Yuichiro Chino | Moment | Getty Images

Tokenizing real-world assets on a blockchain is one of the buzziest topics of the year, and this time it isn’t just coming from financial incumbents like Citi, JPMorgan and Northern Trust, it’s coming from crypto native players, too.

The initial hype around tokenization using blockchains began around 2015 among banks who said they could never embrace bitcoin or cryptocurrencies, but that their underlying ledger technology could potentially be a game changer by making way for 24/7 settlement, guaranteed execution and lower transaction fees. As the world of crypto becomes more connected to the broader financial market, the appetite for tokenizing real-world assets, or RWA, is coming from smaller participants as well.

“When RWA first started trending we looked at institutions like high net worth individuals, family offices, pension funds [and] university endowments – and that’s still true but there has been the emergence of what I would think of as on-chain institutions,” Maria Shen, a general partner at Electric Capital, told CNBC.

For example, the DeFi protocol MakerDAO.

“MakerDAO works with institutions that borrow dai, which is the stablecoin, and effectively tokenize T-bills that MakerDAO then uses in its ecosystem,” Shen said. “That’s been a really interesting shift that’s never happened before.”

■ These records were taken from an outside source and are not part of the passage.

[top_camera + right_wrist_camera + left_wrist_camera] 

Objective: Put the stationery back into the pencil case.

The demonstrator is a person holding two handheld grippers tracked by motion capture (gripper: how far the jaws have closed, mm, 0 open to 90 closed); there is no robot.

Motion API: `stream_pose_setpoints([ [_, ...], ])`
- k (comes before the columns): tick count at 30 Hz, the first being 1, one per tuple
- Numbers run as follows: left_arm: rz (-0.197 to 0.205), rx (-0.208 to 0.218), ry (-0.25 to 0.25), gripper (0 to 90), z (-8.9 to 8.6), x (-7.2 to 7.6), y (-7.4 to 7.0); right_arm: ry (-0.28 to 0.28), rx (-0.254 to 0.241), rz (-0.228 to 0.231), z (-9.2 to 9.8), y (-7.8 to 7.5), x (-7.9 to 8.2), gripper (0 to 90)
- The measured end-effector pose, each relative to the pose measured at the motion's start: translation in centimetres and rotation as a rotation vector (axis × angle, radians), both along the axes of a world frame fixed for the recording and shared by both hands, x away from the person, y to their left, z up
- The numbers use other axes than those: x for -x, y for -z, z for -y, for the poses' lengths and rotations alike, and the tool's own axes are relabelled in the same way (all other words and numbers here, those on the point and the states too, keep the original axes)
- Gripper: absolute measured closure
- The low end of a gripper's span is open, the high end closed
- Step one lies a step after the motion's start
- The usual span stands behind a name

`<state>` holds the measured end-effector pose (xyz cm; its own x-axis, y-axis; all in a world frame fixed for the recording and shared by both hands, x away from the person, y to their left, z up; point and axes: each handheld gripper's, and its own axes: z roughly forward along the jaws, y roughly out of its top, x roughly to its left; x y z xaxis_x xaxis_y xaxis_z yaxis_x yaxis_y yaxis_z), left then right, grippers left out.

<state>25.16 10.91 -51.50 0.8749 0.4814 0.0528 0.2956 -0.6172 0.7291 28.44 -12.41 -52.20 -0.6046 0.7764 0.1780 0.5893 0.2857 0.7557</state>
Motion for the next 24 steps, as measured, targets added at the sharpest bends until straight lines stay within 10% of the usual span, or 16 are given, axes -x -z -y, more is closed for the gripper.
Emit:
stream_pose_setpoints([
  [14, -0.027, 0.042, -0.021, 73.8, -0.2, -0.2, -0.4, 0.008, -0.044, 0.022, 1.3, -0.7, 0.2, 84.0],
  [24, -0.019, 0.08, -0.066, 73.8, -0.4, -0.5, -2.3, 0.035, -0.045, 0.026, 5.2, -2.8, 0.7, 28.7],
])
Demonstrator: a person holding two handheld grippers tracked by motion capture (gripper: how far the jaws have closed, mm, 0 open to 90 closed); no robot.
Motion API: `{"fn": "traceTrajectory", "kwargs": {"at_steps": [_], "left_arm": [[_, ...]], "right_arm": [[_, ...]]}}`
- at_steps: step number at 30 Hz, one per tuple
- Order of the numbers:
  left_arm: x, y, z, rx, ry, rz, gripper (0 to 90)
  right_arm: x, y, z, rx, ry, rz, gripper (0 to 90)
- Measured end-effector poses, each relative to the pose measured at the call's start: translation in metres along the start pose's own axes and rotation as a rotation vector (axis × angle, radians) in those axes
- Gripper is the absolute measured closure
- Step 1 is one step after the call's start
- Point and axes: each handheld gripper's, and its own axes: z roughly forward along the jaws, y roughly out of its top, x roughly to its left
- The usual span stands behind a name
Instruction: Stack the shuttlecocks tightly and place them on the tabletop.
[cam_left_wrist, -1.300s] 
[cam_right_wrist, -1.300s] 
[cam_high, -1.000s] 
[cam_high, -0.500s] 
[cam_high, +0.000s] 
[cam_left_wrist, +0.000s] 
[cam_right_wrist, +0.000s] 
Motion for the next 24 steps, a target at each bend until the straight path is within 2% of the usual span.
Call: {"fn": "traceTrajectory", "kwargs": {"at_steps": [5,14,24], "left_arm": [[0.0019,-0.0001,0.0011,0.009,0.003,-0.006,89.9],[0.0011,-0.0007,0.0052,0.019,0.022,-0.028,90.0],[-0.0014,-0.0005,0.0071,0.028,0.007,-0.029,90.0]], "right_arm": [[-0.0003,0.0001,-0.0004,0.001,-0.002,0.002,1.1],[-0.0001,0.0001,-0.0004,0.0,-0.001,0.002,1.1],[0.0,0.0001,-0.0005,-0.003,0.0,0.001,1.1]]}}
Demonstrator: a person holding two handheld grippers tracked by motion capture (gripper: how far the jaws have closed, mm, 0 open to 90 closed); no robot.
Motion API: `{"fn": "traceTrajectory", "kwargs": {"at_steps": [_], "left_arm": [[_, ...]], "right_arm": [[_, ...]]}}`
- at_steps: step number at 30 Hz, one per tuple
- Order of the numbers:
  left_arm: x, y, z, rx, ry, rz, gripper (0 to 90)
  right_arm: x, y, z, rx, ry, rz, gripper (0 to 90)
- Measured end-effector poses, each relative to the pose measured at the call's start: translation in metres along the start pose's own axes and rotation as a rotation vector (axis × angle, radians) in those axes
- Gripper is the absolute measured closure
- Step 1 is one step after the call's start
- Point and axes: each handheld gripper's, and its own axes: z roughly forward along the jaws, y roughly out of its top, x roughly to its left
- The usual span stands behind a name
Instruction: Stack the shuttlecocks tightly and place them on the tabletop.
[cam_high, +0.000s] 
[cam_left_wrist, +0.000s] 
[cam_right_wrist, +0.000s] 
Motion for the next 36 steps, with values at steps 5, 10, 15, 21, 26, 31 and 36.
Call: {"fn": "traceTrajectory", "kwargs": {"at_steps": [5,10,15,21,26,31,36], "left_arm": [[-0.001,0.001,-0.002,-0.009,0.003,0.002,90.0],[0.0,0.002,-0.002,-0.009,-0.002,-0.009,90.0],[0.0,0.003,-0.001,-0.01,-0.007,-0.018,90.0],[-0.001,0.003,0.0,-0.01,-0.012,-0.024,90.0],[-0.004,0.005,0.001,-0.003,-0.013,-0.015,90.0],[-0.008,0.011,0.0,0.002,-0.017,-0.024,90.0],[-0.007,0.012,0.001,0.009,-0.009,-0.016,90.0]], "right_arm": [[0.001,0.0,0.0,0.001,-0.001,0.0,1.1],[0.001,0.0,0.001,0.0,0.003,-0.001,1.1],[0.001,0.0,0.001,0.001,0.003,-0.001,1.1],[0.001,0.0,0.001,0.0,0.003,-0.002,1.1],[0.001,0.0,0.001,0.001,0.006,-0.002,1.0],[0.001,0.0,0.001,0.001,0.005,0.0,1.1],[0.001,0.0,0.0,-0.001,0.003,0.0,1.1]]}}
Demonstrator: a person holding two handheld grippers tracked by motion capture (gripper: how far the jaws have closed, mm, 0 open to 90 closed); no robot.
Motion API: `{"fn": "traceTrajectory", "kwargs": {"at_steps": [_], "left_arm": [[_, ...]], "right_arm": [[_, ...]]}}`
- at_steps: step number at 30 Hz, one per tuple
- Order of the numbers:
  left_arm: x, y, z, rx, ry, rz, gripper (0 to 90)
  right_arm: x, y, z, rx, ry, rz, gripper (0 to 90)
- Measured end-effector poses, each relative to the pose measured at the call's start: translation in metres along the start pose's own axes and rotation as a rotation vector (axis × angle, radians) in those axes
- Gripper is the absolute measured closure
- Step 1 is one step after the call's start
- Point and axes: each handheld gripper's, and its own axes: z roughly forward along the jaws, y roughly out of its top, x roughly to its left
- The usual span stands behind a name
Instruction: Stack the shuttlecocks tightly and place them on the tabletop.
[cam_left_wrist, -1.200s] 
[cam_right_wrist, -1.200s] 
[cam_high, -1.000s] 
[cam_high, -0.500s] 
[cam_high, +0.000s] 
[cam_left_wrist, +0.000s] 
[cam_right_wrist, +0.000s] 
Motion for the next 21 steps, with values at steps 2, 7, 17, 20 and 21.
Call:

She broke it down into retail users who can use RWAs for remittances and savings, businesses that use stablecoins to pay suppliers and in-chain institutions like MakerDAO that try to access yield through tokenized Treasurys.

Kraken Ventures’ Stuti Pandey said since tokenization’s last hype cycle, RWAs have benefited from changes in economics, technology and credibility.

“Over the past few years, interest rates have been very depressed and that has favored very high growth, high risk assets,” she said. “In decentralized finance, you had synthetic yields between 80% and 200%, so RWAs didn’t really have a chance to thrive. Now that rates are down, it’s actually these real-world assets that have interesting yield.”

They can also benefit from better tokenization infrastructure and get mindshare this time around, she added.